WORK REQUIRED. Copy every line of the data that includes the string "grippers".

DATA EXCERPT.
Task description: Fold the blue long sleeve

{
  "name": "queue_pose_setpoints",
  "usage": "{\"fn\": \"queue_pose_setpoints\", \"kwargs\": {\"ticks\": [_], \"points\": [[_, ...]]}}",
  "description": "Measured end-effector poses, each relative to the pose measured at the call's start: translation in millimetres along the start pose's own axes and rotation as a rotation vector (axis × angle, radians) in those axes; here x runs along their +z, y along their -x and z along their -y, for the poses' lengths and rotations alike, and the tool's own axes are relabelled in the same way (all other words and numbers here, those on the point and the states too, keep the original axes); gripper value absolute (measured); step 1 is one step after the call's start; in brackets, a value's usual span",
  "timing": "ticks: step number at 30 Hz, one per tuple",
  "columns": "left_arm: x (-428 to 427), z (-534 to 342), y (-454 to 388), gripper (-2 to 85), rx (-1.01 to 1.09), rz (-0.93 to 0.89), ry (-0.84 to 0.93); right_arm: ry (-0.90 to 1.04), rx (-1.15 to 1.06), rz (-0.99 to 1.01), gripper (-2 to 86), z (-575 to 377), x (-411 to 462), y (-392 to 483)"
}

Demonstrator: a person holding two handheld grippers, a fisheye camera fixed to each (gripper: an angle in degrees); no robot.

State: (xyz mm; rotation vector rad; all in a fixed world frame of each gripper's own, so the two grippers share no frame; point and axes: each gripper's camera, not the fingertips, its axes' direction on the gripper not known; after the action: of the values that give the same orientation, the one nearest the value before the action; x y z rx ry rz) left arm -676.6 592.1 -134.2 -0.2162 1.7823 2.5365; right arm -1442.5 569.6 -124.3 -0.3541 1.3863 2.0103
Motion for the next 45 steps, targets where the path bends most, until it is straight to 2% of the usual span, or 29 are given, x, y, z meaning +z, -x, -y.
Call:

RESPONSE FOR THIS EXERCISE.
Demonstrator: a person holding two handheld grippers, a fisheye camera fixed to each (gripper: an angle in degrees); no robot.
State: (xyz mm; rotation vector rad; all in a fixed world frame of each gripper's own, so the two grippers share no frame; point and axes: each gripper's camera, not the fingertips, its axes' direction on the gripper not known; after the action: of the values that give the same orientation, the one nearest the value before the action; x y z rx ry rz) left arm -676.6 592.1 -134.2 -0.2162 1.7823 2.5365; right arm -1442.5 569.6 -124.3 -0.3541 1.3863 2.0103

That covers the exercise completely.